Segment Start: Data shown
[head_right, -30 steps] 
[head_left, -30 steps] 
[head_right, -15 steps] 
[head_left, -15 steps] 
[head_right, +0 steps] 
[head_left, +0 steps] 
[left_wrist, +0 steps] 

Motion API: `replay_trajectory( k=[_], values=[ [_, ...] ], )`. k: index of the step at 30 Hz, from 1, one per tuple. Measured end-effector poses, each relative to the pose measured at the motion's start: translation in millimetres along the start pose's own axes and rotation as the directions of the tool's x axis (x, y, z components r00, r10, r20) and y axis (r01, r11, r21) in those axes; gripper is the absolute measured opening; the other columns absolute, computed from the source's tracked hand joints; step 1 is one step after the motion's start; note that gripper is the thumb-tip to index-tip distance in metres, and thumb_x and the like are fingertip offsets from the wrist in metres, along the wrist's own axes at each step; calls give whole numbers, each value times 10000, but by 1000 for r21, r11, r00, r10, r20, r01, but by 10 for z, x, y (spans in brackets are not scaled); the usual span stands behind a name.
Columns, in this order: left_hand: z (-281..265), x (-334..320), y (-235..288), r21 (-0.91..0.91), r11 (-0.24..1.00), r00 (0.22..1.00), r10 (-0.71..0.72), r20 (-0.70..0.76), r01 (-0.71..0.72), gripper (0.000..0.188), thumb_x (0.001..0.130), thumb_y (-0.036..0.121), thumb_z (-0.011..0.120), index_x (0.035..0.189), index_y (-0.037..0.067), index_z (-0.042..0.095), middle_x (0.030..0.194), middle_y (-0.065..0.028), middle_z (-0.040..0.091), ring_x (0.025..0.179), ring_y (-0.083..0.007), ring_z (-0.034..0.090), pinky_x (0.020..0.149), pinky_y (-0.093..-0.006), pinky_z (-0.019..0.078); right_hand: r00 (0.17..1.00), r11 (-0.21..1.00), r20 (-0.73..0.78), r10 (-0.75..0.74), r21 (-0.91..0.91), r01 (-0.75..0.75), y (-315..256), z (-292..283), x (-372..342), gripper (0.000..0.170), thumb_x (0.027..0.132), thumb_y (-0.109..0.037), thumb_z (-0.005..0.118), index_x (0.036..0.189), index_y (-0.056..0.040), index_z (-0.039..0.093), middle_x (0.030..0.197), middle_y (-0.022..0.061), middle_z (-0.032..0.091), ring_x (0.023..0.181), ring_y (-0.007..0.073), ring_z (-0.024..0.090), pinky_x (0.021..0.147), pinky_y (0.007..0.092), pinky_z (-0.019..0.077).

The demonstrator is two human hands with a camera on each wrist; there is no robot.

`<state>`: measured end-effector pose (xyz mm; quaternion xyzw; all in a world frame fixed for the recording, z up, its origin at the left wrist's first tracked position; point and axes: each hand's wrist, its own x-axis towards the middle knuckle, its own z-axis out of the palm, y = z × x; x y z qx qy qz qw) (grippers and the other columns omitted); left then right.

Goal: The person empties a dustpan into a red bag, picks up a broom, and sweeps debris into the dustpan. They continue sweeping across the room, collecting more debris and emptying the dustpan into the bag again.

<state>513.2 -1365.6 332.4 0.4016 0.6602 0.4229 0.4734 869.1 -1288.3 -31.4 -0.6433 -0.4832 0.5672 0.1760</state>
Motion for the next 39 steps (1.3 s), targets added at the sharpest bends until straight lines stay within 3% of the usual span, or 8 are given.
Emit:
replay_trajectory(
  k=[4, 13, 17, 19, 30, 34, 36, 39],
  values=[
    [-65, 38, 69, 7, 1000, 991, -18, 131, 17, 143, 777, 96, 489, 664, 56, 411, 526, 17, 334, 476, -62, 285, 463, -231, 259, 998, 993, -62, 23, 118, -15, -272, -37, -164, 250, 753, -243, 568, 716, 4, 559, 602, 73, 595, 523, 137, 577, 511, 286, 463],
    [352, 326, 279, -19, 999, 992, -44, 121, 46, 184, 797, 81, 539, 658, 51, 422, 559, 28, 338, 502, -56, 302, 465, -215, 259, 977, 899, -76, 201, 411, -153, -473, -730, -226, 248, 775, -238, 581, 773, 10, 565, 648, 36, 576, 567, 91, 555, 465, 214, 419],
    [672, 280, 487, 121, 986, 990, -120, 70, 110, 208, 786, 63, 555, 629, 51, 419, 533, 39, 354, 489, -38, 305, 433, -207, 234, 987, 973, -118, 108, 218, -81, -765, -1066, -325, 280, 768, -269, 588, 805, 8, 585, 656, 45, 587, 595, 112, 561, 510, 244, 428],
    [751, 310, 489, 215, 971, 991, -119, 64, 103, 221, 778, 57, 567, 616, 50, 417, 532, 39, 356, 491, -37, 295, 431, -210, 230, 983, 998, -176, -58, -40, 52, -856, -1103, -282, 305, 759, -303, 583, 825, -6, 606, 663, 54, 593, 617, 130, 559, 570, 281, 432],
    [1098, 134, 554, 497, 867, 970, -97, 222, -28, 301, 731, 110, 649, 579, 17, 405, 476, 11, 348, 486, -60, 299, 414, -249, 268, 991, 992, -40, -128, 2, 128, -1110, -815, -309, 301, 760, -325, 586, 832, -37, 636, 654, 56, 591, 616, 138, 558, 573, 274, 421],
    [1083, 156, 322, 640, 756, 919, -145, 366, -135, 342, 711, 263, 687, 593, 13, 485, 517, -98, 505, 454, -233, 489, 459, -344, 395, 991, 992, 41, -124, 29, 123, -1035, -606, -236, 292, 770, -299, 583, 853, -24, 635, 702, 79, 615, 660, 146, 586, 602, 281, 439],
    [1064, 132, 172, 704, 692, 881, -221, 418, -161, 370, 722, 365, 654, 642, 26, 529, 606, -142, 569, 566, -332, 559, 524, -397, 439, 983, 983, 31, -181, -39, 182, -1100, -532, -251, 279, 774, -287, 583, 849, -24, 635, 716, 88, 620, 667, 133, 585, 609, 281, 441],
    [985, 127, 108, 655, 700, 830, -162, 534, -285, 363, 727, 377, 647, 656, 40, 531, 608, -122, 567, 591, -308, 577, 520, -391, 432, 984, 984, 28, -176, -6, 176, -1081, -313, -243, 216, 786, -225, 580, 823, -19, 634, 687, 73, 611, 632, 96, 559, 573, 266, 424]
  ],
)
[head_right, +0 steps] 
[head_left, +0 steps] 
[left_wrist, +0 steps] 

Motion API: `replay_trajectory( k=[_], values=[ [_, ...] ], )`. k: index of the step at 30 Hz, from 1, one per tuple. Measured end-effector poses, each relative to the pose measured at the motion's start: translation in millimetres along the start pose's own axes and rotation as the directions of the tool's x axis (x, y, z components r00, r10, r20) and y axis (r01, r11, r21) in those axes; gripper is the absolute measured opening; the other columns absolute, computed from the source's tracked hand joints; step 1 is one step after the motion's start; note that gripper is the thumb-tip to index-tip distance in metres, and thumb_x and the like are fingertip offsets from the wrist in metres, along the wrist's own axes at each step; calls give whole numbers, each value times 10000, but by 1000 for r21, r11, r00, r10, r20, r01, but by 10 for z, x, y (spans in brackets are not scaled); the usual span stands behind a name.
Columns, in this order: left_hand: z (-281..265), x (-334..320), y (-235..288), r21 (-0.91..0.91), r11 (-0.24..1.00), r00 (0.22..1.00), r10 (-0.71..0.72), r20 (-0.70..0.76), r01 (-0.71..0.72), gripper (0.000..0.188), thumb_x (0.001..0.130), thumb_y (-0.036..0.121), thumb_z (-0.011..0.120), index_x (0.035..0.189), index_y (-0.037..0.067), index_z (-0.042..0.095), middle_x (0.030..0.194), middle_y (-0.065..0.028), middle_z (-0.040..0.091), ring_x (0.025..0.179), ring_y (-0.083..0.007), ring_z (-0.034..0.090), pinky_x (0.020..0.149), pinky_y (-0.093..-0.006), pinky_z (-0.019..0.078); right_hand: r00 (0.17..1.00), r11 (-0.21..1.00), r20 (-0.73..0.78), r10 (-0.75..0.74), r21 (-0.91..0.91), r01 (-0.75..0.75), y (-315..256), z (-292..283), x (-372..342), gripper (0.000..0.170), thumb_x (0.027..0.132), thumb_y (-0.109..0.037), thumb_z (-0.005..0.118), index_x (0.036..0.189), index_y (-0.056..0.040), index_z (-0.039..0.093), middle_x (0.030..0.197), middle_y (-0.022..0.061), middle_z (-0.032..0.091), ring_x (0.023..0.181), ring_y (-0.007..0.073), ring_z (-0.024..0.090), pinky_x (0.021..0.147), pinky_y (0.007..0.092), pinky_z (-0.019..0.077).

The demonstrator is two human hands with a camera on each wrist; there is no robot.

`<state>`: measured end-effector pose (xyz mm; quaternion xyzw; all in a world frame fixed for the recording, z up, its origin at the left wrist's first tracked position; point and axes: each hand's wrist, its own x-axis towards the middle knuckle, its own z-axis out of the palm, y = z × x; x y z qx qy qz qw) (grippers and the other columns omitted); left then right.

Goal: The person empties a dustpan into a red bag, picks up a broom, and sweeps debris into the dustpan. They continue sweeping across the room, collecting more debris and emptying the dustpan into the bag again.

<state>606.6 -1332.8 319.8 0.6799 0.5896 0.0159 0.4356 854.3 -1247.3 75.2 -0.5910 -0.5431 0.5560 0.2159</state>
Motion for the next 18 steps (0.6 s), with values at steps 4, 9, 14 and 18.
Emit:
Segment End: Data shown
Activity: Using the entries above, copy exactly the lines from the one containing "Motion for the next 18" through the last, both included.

Result of this task:
Motion for the next 18 steps (0.6 s), with values at steps 4, 9, 14 and 18.
Emit:

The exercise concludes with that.